I was first aware of my high IQ after I was 20 years old, and my infancy
wasn't easy.

You already acknowledged the fact that you do have one high IQ child. That's
good.
It's common sence, but you'll have to live it on a daily basis.

I remember that my parents didn't allow me to socialize, as they thought I
was much distracted and 'slower' than my brother just because I picked my
self a corner of the house and kept imaginating and dreaming awake fantasies
with 'Lego' cubes. I spent hours with it. I did the same with my ZXSpectrum
at the time. (The ZXSpectrum was the old form of today Game Consoles).

Make him socialize, and let him want to do it. That's what I wanted then
(but never if forced). It gives much more trouble to the fathers though,
because you'll have to keep a bigger eye on your son friends.

If he want's to play with his hands, let him. It allows him to self learn,
test and observe. That is not a problem with him or with any other child. We
just think it is and then it's when we mess things up.
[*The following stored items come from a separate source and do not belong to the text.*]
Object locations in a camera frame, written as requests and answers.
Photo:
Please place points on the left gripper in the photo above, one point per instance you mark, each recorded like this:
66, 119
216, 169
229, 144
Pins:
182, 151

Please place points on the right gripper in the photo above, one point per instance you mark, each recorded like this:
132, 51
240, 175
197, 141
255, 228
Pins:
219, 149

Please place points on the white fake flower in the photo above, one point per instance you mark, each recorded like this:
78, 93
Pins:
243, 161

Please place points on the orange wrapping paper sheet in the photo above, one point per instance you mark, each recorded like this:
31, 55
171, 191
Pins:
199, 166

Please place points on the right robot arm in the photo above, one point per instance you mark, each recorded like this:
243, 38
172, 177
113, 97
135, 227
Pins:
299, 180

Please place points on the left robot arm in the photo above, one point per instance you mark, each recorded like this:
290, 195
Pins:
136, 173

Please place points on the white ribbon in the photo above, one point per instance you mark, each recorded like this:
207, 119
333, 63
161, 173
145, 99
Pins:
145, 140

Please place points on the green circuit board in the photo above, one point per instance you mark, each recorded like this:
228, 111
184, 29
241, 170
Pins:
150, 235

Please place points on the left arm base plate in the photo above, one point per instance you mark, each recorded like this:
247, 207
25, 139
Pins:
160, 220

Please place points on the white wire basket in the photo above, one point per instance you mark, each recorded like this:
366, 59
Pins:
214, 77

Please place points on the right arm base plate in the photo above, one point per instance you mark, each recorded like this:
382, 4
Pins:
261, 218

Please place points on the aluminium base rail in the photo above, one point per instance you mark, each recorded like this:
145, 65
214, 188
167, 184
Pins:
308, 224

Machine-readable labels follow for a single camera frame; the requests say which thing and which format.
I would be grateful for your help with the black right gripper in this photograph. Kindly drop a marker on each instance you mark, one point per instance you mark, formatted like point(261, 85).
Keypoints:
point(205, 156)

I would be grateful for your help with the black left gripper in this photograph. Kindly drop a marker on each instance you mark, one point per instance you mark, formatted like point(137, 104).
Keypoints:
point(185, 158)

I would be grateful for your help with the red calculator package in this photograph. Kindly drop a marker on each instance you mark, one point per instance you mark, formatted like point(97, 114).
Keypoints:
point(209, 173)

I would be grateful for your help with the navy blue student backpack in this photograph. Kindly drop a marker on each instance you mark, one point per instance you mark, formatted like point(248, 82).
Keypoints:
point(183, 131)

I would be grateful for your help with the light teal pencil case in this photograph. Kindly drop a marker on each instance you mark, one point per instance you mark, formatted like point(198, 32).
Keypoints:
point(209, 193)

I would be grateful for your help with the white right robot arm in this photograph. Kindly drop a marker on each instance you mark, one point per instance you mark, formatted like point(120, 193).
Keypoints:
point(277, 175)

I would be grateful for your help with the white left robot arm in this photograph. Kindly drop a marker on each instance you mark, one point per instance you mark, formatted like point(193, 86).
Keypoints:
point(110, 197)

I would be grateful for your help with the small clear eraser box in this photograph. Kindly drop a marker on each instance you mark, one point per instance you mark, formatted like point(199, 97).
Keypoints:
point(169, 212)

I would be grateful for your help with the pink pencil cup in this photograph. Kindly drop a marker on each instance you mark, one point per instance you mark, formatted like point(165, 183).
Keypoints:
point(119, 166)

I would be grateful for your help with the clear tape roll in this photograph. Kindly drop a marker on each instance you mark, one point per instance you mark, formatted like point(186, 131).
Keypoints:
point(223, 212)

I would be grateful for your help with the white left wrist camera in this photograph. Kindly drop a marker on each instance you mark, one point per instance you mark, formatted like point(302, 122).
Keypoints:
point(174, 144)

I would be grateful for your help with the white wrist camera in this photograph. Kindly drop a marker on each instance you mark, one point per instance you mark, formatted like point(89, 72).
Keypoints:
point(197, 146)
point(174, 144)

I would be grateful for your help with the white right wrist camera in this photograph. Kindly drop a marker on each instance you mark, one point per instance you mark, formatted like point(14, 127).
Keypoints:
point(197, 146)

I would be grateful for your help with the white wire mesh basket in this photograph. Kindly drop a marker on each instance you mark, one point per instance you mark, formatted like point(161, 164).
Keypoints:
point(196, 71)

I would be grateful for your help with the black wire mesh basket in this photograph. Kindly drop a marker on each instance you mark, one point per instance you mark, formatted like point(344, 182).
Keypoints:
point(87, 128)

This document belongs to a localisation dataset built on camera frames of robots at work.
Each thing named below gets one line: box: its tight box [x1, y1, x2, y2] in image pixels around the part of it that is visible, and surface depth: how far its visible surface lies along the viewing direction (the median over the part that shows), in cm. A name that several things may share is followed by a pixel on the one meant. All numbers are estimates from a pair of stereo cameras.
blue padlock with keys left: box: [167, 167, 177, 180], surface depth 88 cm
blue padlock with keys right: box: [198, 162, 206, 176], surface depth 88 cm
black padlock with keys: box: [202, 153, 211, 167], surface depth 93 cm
If you think he "doesn't process simple instructions or use common sense
half the time", it might just look so. Look at the following:
I remember that I could not understand what people were saying or asking to
me, because I just couldn't get the context of the conversation. Then, I
messed up. Why? One of the things that affected me most was the fact that
when someone asked me something, instead of processing a simple answer, I
would do like in chess, finding several answers and different endings.
Sometimes, when someone asked me something with second intentions, I would
give the answer to what the person really wanted to know and not to the
exact question that was made. It didn't allow me to give fast answers, but
as you can see it wasn't a problem of retarded thoughs, just different
routes.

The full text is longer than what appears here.